Over the years, this took different forms – sometimes, the students earned vouchers for good grades, behavior, or athletic performance, that they could then exchange for an evening of street hockey and dinner with “Mr. G.” Other times, if they finished their work early, he would take the whole class outside to play soccer.

Guengerich said the school district’s central office sent representatives out to Linville Edom several times during his tenure, “to see what were we doing that made us one of the top schools in the county. And most of the time, we answered, ‘we have administrators here that try to keep the teachers happy within reason, and support the teachers, and then having the parents as part of the educational system.’”

That above-average academic performance continues to this day: for the last three years, according to the Virginia Department of Education, the school has outperformed the district and state averages in reading and science. Last year, the school performed better in math, as well.

Martin as a second grader, and now. Martin’s first experience singing on stage was during a talent show at Linville-Edom, when she sang “My Valentine” by Martina McBride. (Courtesy of Amy Haloskey Martin and The Commoneer.)

Amy Haloskey Martin, now a solo vocalist and lead singer of the band Many Nights Ahead, directly benefited from the school’s high standards. She moved to the area from Maryland in 1999.

“I actually came to Linville-Edom as a first grader and couldn’t read yet,” Martin said.
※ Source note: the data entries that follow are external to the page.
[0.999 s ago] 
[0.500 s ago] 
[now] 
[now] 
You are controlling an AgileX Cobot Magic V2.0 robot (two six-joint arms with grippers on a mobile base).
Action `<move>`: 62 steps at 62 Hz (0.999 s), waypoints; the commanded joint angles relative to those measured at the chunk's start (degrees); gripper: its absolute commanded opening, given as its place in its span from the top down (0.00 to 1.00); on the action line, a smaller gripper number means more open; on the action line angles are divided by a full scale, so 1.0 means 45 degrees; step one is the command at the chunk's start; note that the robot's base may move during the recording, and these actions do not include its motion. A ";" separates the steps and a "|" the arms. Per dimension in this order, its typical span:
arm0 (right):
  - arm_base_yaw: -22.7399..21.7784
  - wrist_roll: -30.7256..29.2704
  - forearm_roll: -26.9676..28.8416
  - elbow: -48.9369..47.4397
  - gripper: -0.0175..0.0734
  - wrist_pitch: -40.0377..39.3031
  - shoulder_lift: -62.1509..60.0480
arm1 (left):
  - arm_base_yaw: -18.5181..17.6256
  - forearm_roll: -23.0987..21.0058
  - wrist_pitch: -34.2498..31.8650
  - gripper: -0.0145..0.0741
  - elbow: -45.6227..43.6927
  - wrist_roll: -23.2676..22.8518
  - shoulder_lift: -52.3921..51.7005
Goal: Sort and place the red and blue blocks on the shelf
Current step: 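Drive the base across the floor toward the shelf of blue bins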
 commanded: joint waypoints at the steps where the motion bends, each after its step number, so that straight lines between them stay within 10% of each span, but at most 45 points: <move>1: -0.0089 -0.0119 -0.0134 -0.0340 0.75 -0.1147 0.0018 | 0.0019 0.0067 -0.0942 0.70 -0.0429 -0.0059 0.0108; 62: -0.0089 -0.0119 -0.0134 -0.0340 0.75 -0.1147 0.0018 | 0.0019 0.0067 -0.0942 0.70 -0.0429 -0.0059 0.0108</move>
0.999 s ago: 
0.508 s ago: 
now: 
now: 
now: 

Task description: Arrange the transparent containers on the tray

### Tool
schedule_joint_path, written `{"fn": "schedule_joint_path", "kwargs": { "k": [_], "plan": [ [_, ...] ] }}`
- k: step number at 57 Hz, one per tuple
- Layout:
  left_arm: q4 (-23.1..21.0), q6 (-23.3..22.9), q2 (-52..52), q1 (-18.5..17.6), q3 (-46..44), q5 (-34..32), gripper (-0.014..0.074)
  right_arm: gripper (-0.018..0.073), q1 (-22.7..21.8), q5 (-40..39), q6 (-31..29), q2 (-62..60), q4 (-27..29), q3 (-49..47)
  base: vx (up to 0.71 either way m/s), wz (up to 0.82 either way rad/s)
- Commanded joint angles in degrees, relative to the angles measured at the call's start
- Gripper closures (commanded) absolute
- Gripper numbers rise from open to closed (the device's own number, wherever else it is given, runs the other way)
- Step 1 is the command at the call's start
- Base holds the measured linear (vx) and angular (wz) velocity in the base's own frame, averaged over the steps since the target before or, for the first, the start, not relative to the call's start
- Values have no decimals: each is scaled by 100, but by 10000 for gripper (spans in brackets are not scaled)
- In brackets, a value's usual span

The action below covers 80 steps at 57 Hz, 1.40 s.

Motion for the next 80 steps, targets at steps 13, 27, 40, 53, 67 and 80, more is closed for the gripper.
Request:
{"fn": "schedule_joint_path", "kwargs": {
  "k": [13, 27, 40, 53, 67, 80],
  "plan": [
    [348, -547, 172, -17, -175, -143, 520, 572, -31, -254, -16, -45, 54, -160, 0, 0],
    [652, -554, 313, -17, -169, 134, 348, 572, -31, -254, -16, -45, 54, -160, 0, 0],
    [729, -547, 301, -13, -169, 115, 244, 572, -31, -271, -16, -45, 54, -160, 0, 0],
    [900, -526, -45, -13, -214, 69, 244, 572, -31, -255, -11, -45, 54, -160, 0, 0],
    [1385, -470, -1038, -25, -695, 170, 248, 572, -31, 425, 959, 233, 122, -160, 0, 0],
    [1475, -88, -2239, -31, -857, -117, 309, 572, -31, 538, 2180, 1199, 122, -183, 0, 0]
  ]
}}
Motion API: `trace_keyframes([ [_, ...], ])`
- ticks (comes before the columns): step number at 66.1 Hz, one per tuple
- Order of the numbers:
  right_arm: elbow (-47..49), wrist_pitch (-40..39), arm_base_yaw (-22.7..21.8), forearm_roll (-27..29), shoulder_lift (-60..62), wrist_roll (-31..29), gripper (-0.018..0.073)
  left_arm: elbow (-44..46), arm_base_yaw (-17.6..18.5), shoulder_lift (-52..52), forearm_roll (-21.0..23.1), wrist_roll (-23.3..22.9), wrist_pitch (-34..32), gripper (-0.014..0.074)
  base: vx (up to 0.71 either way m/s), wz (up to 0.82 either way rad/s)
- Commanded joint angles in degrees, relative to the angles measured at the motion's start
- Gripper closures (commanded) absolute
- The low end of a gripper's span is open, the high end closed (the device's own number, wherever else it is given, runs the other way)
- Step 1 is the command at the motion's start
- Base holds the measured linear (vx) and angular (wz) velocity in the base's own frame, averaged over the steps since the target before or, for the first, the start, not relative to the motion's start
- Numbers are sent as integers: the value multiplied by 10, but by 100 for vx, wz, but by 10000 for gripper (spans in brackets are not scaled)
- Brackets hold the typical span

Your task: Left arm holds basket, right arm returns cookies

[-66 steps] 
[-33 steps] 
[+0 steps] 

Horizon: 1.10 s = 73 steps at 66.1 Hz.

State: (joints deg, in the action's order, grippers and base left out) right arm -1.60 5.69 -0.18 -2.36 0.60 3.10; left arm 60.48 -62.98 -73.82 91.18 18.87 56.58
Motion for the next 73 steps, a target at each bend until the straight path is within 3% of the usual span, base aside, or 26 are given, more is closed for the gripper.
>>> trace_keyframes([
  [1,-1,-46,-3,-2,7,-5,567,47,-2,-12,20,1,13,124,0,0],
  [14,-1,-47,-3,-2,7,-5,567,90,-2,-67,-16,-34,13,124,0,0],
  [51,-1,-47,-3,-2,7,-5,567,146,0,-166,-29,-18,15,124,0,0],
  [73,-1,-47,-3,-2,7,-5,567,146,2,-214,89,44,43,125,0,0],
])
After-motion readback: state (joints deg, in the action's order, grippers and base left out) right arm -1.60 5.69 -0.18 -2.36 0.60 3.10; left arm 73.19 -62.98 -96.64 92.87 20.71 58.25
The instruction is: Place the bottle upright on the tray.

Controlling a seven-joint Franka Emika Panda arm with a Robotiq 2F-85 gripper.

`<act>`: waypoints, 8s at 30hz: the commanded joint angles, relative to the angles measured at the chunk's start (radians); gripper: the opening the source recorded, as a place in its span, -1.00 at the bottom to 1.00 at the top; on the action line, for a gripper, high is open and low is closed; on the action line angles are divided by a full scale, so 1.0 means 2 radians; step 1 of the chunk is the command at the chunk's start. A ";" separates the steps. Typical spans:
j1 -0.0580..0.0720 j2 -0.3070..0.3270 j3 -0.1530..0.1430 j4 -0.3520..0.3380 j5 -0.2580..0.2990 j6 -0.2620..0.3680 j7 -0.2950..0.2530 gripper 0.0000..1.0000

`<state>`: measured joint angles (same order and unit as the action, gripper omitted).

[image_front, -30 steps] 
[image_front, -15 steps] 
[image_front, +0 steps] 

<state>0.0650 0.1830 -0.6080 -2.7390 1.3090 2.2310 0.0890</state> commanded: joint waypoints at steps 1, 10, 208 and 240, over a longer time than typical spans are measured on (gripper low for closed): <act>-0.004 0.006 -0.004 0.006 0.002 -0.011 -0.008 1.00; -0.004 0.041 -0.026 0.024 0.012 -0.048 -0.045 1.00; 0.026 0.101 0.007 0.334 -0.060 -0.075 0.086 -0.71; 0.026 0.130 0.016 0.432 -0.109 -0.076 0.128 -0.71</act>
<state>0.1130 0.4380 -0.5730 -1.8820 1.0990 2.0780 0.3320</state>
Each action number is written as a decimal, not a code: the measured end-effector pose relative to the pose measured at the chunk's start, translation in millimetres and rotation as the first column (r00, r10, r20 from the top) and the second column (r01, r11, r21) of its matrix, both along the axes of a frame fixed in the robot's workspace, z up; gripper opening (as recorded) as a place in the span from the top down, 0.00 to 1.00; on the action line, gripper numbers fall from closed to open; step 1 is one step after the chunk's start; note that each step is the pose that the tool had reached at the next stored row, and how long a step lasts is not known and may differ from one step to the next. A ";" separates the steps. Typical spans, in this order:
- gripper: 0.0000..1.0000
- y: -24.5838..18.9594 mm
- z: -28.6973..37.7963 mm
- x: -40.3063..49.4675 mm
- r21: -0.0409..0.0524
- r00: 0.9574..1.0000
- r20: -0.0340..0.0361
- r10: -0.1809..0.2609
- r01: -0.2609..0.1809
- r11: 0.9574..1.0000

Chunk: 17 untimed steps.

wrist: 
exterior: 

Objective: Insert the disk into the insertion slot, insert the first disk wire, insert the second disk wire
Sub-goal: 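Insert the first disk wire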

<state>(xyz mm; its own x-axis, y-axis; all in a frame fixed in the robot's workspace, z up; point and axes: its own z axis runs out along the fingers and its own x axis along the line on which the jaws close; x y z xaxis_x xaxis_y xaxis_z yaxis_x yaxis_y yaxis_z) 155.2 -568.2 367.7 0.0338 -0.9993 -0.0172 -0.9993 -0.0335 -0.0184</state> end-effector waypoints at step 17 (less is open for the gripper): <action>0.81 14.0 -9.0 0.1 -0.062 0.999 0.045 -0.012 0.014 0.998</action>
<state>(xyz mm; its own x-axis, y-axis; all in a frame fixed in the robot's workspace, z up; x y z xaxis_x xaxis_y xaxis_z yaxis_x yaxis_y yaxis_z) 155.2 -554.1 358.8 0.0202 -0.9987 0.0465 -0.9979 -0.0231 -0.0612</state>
She and other struggling students were organized into small groups and sent to the “reading cottage” to practice. “By the middle of the year, I was at a third grade reading level.”

Beyond a specific program, though, Martin said that Linville-Edom’s entire approach to education, including building strong relationships, characterized her experience.

“It was always this hands on approach to learning that I resonate with as a learner. There was always a project outside of class that was allowing me to bond with my father … there was just a sense of community, togetherness,” Martin explained.

One year in the late 1970s, Phil Guengerich taught his fifth-grade class about economics by having them make their own candles in class, sell them, make bank deposits, and decide collectively what to purchase with the profits. (Courtesy of Phil Guengerich.)

A legacy of relationships

That reputation lasts to this day, said Bethany Versluis Fairfield. Her oldest child already went through Linville-Edom, two are now enrolled, and the fourth will start there next year.

“Linville-Edom is a wonderful historic neighborhood school with deep roots in a rural community. It’s a thriving school. Teachers are excellent – highly educated and experienced, staff are engaged and caring, community involvement is high,” Fairfield wrote in an email to The Citizen. “Linville-Edom is more than a school, it’s a family.”

Ultimately, that’s what seems to be driving the community support to keep Linville-Edom open: more important than its history, or even academic excellence, is the school’s tight-knit nature. It serves as a relational backbone for the community.

Martin remembers a time in second grade when her father – the primary income provider for her family – was recovering from back surgery. Her second-grade teacher, Mrs. Cruz, looked out for the young Martin, offering emotional support.

“I’m just one story,” Martin said. “But I guarantee you, each and every person has their Linville-Edom story.”